September 28, 2022
Ithaca, NY | 52°F


Aces that pay

Devin Maguire sits deep in concentration, staring at the cards on the screen. He analyzes each play, debating how much to bet and carefully charting his next move. He clicks back and forth between games, making educated guesses about his opponents’ strategies.

Junior Devin Maguire shuffles his poker chips while taking a break from two online poker tables on at his apartment on Saturday. Maguire spends about an hour and a half every day playing online poker. He puts his earnings toward his college tuition, living expenses and the occasional big-ticket item. Allison Usavage/ The Ithacan

He ends the tournament more than 12 hours later — and $9,000 wealthier. While most students complain about having a full schedule, few brag about having a full house.

Maguire, a junior mathematics major, plays poker online to pay for his living expenses and tuition balance after scholarships and grants. He won’t reveal how much he makes but said without those earnings, he estimates he would have to take out at least $25,000 in loans each year.

In 2008, the Annenberg Public Policy Center of the University of Pennsylvania reported that nearly 3 percent of males ages 18 to 22 said they gamble online at least once a week, up from 1.5 percent in 2007.
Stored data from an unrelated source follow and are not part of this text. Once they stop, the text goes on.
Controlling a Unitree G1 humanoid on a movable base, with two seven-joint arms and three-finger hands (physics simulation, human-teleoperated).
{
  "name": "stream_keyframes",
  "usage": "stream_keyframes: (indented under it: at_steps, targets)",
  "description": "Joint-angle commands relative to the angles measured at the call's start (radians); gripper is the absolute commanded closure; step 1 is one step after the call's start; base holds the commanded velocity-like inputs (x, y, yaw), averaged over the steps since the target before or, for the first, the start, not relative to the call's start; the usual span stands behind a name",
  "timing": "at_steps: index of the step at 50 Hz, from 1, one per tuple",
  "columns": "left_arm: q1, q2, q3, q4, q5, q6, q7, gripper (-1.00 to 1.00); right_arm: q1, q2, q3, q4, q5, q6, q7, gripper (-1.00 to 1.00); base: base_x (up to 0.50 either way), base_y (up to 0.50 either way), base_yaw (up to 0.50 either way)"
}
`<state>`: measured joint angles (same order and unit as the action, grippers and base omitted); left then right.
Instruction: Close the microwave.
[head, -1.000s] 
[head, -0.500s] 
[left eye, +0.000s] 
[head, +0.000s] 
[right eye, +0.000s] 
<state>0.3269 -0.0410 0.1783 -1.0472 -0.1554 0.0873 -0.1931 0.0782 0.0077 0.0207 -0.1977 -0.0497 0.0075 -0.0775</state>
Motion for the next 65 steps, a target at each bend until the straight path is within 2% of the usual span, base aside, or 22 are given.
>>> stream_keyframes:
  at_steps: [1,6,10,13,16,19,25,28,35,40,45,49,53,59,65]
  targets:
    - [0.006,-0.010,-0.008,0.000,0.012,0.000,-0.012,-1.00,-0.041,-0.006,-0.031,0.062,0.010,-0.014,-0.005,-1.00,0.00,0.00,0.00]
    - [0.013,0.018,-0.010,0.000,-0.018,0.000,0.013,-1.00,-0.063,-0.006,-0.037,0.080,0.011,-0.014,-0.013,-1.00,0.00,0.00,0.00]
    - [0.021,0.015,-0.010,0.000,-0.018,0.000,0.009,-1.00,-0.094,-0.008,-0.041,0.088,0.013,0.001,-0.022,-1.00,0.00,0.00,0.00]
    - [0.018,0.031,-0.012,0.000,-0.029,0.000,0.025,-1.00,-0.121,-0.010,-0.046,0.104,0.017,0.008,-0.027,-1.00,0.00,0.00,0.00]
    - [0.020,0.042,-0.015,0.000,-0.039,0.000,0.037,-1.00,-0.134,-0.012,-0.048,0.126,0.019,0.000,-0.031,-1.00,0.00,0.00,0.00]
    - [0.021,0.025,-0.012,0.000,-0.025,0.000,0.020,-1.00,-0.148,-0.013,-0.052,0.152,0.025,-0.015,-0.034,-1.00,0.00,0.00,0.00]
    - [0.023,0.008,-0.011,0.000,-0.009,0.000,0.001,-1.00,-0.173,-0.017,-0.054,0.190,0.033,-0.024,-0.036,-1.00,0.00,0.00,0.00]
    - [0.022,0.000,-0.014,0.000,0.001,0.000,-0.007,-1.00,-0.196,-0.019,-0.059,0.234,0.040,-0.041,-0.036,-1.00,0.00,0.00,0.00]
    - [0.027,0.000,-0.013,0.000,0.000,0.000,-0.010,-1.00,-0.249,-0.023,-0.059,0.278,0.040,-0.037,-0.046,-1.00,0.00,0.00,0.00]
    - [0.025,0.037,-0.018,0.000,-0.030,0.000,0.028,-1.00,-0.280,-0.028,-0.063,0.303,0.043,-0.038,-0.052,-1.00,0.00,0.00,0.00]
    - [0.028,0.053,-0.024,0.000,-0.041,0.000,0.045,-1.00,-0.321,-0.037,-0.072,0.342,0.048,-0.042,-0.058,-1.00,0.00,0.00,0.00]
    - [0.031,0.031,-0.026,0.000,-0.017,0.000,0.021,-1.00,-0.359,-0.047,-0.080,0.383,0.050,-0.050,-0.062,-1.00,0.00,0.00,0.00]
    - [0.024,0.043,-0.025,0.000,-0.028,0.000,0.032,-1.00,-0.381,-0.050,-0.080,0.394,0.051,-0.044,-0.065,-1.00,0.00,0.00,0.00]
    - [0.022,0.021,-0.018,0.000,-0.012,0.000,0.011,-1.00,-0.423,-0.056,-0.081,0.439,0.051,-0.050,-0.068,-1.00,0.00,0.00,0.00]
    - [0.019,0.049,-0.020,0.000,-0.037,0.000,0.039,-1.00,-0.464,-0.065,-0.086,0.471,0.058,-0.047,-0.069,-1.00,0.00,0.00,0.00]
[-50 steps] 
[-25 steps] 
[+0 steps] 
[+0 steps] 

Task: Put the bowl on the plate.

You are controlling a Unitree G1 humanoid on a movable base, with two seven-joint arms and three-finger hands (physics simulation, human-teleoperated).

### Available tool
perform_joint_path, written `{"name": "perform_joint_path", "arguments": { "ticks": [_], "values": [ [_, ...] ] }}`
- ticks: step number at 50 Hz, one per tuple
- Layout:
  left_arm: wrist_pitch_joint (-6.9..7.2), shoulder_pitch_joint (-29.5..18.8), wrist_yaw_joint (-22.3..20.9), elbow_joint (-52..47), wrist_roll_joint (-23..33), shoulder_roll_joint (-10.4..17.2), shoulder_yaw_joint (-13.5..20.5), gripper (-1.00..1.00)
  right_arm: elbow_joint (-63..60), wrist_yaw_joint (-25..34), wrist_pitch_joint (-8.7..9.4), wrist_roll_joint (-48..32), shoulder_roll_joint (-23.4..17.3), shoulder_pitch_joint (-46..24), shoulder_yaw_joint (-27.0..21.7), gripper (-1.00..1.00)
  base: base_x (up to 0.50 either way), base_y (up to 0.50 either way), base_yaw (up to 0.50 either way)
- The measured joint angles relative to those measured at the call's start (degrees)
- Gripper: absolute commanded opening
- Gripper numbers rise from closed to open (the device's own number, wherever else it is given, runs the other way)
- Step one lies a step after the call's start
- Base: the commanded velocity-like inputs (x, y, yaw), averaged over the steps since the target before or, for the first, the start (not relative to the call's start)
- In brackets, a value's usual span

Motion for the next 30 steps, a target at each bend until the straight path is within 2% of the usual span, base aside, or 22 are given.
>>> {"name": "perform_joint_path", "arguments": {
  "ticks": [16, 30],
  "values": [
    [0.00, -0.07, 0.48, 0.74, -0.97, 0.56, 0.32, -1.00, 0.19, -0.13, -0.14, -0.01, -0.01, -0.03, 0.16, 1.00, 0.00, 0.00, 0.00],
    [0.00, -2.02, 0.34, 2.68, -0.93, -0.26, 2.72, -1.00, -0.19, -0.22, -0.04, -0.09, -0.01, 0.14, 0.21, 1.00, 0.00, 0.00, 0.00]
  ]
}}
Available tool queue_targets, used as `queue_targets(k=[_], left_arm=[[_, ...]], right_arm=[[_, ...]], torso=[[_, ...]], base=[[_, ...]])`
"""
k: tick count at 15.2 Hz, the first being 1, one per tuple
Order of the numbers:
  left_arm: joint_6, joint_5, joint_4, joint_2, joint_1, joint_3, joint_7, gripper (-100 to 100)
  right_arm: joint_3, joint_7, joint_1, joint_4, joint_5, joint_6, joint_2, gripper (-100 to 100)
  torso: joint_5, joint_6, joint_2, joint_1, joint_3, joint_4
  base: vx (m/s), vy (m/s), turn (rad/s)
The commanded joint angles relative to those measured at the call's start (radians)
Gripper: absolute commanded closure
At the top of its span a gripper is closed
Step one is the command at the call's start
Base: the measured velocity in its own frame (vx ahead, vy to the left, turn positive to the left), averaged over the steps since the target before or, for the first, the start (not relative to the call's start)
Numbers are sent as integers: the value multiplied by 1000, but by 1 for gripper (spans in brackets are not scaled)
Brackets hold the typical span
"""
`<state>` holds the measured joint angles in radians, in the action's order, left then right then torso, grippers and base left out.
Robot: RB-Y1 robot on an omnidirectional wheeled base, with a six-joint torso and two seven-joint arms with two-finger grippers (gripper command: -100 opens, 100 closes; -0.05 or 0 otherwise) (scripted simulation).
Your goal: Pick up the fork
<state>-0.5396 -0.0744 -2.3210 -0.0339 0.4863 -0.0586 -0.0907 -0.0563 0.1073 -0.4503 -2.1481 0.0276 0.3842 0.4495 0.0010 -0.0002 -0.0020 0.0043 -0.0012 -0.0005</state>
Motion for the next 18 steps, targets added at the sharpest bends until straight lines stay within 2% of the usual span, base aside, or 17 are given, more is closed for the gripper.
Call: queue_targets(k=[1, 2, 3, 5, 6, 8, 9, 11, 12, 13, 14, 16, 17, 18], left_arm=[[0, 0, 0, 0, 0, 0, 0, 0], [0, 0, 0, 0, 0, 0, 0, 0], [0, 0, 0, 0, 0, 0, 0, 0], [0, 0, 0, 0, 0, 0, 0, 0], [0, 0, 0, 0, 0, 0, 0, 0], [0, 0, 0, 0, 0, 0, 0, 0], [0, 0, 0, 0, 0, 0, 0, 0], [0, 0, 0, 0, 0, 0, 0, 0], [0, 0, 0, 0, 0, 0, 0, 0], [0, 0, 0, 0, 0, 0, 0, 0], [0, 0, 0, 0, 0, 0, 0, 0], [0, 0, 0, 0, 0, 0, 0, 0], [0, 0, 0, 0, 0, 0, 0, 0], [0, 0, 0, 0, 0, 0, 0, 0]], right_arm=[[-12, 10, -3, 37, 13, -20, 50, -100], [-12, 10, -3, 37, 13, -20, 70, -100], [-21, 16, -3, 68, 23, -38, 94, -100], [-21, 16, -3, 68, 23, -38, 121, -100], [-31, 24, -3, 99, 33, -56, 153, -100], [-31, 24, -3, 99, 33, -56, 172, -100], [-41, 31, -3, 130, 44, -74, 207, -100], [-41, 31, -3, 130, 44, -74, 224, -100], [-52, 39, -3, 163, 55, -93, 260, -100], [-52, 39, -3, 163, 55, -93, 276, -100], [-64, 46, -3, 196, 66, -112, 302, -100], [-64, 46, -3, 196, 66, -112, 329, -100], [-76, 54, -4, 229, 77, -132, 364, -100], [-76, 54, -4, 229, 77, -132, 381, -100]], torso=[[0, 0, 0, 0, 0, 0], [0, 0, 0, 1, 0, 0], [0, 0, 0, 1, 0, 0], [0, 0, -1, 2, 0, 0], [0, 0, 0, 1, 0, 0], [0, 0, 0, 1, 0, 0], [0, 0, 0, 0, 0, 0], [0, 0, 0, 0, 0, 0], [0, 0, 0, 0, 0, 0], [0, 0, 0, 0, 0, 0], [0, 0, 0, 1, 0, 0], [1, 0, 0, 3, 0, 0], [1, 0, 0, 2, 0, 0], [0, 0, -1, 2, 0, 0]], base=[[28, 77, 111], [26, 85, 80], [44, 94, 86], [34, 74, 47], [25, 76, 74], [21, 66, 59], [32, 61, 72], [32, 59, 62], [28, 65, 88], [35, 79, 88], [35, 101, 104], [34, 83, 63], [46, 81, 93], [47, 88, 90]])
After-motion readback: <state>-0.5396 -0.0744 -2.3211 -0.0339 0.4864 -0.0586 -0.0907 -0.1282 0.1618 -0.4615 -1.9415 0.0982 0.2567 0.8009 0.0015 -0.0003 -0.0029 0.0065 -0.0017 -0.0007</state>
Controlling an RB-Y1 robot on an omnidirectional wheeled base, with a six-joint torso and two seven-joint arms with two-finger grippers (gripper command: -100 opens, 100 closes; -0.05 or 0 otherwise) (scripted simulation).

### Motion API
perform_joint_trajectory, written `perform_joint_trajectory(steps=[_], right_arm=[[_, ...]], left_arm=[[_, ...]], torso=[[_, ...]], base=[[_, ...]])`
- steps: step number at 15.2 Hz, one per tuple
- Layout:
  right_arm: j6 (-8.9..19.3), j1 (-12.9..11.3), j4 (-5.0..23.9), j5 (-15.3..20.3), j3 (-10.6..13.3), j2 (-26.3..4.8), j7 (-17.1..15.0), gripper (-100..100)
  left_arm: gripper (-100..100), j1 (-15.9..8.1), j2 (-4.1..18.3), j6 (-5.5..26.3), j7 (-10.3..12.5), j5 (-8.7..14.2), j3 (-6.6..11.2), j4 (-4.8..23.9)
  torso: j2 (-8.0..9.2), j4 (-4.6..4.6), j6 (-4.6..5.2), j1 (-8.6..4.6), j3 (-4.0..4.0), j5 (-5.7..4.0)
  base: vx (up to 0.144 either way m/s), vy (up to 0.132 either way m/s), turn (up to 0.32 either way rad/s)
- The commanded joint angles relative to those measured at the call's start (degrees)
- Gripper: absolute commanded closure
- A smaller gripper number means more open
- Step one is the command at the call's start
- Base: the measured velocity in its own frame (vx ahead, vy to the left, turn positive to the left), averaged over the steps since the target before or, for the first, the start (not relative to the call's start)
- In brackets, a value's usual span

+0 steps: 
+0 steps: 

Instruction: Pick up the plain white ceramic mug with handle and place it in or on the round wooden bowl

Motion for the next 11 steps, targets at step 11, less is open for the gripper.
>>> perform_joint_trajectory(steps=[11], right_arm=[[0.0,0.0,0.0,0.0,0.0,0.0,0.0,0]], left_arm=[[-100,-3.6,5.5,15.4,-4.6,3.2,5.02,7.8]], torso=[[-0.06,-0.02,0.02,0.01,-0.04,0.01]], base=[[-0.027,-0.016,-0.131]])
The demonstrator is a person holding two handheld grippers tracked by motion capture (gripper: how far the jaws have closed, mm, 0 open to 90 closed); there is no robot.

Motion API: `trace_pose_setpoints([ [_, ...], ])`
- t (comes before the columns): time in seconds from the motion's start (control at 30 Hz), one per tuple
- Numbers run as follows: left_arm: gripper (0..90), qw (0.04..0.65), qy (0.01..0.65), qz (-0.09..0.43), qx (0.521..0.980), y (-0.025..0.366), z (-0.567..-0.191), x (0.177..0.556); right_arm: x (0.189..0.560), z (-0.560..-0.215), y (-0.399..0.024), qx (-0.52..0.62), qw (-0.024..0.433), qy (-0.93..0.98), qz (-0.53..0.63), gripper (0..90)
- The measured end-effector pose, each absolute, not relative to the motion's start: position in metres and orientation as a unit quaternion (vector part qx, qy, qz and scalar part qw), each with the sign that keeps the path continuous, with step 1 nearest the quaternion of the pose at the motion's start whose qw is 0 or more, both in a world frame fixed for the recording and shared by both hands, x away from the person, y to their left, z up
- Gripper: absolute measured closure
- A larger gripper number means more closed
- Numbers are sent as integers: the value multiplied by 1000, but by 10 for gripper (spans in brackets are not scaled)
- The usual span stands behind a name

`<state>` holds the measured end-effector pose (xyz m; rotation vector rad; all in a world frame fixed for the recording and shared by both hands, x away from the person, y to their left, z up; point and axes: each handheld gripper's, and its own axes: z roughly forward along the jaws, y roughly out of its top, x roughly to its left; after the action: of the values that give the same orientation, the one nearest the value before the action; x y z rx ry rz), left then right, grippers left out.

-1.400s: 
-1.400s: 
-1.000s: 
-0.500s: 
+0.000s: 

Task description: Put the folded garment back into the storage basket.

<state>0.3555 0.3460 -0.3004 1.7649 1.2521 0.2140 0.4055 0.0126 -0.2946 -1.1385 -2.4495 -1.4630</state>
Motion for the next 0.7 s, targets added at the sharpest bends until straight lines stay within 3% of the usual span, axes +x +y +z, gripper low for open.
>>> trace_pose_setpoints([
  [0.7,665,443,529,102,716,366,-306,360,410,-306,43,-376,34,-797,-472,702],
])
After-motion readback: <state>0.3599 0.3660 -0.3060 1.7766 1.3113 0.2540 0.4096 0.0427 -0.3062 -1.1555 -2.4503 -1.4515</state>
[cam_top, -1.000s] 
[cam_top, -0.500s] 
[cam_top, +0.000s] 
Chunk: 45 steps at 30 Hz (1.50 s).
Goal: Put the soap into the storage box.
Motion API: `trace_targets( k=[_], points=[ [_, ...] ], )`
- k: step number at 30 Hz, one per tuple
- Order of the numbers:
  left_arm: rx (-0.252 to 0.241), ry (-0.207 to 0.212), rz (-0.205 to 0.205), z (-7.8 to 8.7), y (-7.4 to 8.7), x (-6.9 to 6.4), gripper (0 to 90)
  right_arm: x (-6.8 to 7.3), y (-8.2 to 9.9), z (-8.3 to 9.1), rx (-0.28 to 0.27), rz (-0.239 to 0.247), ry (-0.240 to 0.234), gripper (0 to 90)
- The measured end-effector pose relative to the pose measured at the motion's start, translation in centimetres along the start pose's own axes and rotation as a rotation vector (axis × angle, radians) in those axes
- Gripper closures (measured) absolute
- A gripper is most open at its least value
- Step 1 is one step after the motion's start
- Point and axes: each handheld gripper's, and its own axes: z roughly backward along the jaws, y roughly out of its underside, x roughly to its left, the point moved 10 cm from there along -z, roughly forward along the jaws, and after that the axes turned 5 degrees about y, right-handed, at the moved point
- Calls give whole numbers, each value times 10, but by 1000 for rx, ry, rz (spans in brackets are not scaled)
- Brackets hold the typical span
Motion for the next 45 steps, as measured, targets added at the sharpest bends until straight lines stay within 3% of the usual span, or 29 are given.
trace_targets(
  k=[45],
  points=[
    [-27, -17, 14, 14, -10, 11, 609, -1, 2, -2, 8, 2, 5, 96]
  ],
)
Maguire started playing poker with friends during his sophomore year in high school. They taught him the rules, and he continued improving in future games.

“The first time I played, I had no idea what I was doing, but after I learned the rules, I found myself consistently walking away from our games with a little bit of money,” Maguire said.

A year later, he switched to playing poker online at, which he said allows him to play games such as No Limit Texas Hold ’em and Pot Limit Omaha more often, whenever and wherever he wants.

“The whole idea of online poker is convenience,” Maguire said.

Now, he balances at least an hour and a half of play each day with a 16-credit course load and a job as a mathematics teaching assistant. He has competed in more than 100 tournaments.

“It is a job,” Maguire said. “It is something I put hours and effort into.”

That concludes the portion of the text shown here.